RECORDS TO PROCESS –
■ ■ ■ ■ ■ ■ ■
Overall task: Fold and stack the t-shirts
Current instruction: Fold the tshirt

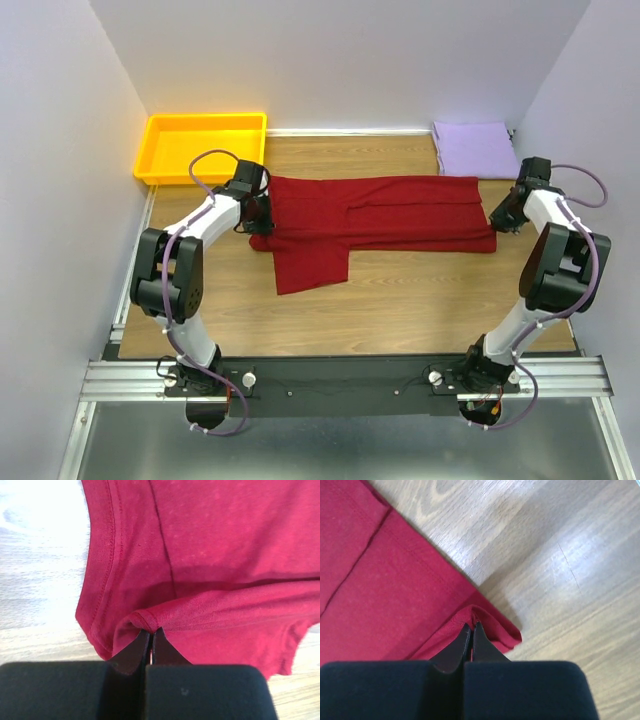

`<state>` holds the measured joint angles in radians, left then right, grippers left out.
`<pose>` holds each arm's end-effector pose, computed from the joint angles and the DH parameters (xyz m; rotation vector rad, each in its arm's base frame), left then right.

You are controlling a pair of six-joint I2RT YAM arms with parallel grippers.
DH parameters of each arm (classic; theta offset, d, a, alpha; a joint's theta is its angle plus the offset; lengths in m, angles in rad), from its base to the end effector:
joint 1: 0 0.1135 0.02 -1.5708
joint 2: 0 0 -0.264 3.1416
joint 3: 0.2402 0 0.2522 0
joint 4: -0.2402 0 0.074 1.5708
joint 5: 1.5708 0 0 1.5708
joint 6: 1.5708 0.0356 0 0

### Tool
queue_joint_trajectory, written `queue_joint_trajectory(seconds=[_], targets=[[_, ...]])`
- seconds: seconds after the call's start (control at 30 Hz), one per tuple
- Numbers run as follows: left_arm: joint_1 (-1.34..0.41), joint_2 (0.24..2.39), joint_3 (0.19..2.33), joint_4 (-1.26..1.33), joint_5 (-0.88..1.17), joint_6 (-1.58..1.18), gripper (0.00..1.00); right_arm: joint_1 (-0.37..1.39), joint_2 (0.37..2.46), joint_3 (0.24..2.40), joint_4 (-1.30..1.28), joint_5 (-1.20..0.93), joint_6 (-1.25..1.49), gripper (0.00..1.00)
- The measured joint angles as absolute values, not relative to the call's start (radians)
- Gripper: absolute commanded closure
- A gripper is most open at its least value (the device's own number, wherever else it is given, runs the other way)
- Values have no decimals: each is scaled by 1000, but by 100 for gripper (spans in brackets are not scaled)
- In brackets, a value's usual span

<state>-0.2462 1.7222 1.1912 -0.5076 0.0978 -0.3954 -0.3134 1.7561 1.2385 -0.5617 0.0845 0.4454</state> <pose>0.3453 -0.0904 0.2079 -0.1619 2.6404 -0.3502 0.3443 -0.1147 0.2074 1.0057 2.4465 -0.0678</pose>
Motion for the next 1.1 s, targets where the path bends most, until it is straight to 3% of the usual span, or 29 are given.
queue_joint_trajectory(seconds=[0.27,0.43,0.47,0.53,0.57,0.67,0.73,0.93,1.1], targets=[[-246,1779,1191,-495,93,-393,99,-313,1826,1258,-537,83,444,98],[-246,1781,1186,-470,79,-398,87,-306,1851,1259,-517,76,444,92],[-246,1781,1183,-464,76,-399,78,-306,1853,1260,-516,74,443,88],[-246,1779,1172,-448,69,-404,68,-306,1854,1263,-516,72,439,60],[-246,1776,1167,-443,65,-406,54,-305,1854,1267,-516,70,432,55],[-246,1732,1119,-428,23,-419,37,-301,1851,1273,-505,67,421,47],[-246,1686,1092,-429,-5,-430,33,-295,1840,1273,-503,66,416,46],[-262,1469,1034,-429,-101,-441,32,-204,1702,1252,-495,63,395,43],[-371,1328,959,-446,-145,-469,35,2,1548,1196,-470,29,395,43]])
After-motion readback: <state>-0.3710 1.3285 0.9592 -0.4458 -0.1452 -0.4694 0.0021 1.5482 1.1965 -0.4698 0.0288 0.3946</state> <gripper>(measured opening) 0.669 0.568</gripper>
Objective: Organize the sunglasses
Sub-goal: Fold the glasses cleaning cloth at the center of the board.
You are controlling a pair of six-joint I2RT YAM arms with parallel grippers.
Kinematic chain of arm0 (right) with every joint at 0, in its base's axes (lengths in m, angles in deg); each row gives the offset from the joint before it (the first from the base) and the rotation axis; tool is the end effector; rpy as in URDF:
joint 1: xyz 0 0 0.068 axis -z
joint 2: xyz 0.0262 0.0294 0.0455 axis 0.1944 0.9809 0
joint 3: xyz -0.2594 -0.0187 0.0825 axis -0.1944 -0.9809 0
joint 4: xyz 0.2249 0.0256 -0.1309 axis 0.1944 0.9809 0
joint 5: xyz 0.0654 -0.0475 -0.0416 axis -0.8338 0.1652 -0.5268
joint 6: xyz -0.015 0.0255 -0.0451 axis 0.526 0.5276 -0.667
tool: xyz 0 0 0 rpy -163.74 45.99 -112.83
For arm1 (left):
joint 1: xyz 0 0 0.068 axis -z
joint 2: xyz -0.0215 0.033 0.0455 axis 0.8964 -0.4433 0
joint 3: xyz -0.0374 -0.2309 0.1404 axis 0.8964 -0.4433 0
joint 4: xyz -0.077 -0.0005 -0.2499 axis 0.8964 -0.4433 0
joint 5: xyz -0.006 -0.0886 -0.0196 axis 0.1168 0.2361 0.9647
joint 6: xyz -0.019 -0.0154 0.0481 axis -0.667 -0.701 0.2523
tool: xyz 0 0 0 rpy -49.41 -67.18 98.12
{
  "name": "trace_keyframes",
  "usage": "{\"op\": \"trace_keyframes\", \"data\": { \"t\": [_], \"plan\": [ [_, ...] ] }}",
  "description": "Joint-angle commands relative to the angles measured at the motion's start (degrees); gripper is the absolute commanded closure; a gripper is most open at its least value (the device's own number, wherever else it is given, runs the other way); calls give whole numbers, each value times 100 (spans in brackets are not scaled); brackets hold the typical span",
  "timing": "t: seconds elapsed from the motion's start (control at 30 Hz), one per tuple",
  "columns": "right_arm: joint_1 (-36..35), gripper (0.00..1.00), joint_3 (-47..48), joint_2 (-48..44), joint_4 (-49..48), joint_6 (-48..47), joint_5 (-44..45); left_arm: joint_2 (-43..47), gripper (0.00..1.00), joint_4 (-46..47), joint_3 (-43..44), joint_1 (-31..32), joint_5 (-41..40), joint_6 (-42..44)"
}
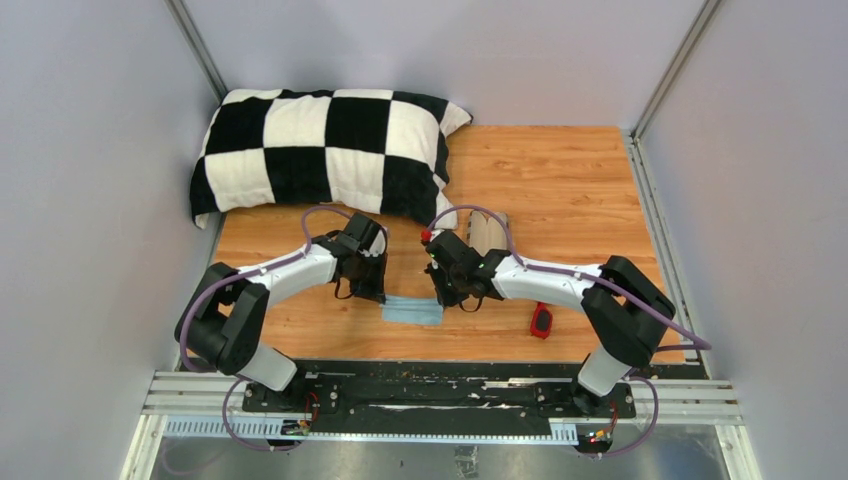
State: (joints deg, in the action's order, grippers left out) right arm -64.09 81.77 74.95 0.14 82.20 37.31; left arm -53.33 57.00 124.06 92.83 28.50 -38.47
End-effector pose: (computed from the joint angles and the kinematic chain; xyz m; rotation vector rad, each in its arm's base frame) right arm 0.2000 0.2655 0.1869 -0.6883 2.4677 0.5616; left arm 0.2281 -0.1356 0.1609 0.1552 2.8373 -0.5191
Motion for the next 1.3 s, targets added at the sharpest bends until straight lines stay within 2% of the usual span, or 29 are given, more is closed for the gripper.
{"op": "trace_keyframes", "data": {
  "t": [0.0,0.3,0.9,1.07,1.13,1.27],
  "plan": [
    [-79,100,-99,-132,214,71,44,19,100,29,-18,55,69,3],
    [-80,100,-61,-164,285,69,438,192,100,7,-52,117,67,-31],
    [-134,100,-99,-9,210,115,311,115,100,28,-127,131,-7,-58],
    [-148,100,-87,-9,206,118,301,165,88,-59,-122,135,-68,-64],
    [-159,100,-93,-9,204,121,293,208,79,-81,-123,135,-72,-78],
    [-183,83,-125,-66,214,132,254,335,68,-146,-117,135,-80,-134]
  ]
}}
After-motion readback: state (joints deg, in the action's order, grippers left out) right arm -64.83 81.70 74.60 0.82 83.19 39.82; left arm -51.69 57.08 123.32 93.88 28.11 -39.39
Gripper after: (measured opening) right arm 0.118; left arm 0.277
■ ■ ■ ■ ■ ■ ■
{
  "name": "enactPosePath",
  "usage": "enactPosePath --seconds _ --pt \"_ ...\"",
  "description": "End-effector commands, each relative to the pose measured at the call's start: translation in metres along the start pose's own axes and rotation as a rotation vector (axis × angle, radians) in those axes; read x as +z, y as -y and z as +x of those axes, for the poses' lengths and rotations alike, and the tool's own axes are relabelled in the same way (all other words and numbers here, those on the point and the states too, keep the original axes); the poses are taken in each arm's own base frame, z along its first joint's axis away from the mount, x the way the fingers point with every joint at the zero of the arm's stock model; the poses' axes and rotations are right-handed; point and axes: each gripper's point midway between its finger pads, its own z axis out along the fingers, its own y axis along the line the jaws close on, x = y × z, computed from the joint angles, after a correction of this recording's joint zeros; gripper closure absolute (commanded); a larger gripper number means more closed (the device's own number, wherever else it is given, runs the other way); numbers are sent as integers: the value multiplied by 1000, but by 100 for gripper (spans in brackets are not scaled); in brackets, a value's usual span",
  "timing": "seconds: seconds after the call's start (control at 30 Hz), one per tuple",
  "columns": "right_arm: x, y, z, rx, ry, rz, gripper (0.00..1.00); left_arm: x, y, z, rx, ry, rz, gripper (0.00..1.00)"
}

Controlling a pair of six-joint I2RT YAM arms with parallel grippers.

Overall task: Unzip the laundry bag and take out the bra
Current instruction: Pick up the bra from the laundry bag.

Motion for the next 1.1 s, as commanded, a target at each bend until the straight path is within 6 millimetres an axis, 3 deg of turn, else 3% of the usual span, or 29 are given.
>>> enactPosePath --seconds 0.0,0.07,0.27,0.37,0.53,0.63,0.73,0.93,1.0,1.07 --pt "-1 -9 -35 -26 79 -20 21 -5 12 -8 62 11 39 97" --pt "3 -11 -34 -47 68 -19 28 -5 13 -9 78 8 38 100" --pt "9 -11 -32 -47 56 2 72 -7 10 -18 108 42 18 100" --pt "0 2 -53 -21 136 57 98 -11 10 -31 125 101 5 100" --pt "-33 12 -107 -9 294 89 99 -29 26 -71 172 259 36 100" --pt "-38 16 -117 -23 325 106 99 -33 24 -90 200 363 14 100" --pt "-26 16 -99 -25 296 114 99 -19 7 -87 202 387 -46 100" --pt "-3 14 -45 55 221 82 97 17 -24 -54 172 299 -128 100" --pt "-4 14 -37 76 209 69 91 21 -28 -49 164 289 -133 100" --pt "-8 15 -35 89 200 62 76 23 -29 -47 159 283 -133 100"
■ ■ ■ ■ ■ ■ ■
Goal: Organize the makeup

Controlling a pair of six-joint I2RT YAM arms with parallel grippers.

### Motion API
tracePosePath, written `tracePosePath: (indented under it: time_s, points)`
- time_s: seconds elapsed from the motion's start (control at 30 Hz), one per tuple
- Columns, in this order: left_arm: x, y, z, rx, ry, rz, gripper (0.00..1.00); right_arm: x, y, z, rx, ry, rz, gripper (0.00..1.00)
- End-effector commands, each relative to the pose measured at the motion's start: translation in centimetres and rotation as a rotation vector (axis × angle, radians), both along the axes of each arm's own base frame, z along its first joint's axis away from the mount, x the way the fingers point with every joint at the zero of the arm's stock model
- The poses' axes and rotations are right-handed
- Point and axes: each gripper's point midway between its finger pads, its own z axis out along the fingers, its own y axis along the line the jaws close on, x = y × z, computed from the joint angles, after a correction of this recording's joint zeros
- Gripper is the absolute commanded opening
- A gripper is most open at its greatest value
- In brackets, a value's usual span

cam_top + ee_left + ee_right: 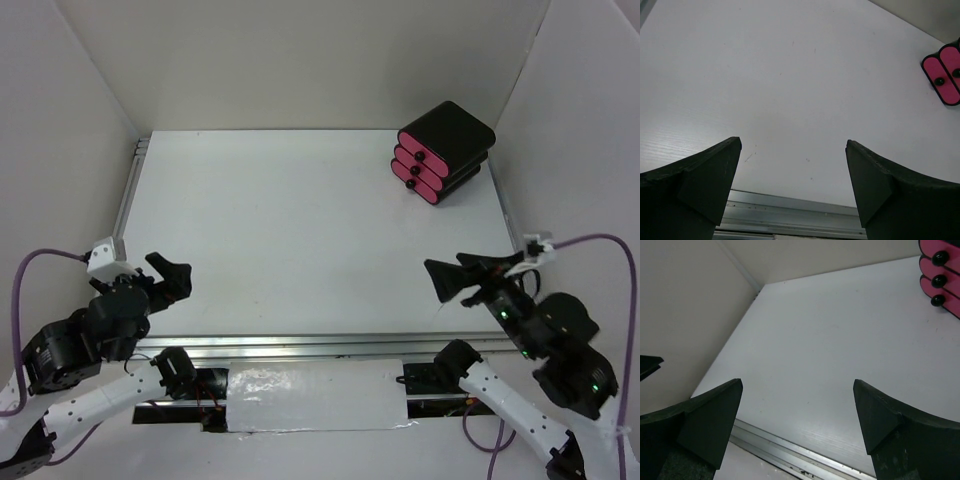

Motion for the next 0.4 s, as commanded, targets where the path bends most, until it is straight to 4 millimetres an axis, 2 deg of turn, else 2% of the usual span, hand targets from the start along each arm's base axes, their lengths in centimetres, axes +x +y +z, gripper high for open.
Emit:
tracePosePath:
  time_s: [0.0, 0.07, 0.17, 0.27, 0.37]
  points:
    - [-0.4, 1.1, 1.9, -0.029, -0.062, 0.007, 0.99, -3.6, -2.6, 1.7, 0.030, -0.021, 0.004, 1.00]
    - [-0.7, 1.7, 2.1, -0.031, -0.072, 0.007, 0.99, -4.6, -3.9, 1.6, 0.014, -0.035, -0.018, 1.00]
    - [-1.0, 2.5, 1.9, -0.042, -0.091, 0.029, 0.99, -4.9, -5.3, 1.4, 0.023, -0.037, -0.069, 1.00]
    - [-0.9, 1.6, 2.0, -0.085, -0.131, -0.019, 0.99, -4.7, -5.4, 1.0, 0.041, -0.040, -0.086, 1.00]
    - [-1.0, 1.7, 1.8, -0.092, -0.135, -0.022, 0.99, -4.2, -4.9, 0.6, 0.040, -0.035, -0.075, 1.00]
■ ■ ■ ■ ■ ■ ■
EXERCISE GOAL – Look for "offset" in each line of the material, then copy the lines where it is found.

WORKED SOLUTION –
DH parameters of each arm (classic; theta offset, d, a, alpha; a joint's theta is its angle plus the offset; lengths in m, angles in rad), from its base to the end effector:
Kinematic chain of arm0 (right) with every joint at 0, in its base's axes (lengths in m, angles in deg); each row gives the offset from the joint before it (the first from the base) and the rotation axis; tool is the end effector; rpy as in URDF:

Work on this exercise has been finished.